Evaluation of curing kinetic parameters of an epoxy/polyaminoamide/nano-glassflake system by non-isothermal differential scanning calorimetry

The curing kinetics of diglycidyl ether of bisphenol-A epoxy resin cured with a polyaminoamide in the absence and presence of nano-glassflakes were studied by means of non-isothermal differential scanning calorimetry experiments at four heating rates. The data were analyzed by different approaches. The experimental data for both neat and nano-glassflakes filled systems are well-represented by an nth-order behavior. The calculated ln(A/s−1), Ea, and n for the neat system and nano-glassflakes filled systems are 9.52, 49.6 kJ mol−1, and 1.00, and 8.98, 47.83 kJ mol−1, and 0.97, respectively. Model-free methods show that the activation energy is roughly constant in both with and without NGF. In all analyses, Ea values of the nano-glassflake filled system are lower than those of the neat epoxy/polyaminoamide throughout the curing reaction, despite lower differences.

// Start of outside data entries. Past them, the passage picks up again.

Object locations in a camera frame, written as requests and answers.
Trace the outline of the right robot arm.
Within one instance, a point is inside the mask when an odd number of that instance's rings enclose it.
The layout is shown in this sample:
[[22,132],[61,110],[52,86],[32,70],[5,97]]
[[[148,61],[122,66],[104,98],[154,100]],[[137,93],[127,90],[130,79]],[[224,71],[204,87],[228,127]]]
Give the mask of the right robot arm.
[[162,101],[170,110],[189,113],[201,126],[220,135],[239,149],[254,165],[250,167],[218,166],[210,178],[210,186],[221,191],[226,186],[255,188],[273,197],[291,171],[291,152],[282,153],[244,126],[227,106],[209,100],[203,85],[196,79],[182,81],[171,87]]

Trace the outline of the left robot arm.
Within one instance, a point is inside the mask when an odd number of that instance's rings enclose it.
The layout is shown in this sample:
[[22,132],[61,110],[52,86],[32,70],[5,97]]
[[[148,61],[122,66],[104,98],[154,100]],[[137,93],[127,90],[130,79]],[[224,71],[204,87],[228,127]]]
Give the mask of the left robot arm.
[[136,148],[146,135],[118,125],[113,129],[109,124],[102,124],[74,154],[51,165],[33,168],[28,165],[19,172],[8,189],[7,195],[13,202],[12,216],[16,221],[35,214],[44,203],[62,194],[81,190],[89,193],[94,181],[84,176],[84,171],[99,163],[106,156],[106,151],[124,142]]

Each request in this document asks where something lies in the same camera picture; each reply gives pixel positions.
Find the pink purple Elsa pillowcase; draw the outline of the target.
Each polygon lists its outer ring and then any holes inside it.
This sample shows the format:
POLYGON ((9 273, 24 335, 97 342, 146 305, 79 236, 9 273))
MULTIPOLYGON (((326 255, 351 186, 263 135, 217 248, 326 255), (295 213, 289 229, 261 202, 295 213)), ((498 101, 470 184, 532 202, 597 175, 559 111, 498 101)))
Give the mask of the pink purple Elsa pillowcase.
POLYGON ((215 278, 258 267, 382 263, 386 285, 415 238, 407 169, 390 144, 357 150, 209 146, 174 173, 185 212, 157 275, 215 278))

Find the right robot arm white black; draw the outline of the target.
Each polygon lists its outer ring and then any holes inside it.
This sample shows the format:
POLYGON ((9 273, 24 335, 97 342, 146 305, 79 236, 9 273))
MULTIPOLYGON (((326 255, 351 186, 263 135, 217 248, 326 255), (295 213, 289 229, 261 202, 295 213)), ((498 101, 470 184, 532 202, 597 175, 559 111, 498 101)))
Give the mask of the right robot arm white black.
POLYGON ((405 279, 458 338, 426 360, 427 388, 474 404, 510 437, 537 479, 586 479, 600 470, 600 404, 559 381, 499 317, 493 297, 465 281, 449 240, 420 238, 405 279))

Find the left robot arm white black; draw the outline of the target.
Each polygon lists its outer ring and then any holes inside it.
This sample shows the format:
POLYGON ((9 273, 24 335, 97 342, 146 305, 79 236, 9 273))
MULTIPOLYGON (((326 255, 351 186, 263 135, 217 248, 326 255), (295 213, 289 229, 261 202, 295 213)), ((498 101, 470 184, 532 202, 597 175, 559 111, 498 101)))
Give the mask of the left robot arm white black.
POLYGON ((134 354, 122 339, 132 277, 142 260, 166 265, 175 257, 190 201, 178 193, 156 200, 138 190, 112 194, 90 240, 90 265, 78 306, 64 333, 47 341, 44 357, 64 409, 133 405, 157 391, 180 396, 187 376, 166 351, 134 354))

► Curing kinetic of epoxy/polyaminoamide with and without nano-glassflake is studied.
► Non-isothermal differential scanning calorimetry methods were used.
► The results clearly exhibit an nth-order behavior for both systems.
► Modified B/D method presents the best agreement around the maximum reaction rate.
► The results show that nano-glassflake causes a reduction in Ea in different methods.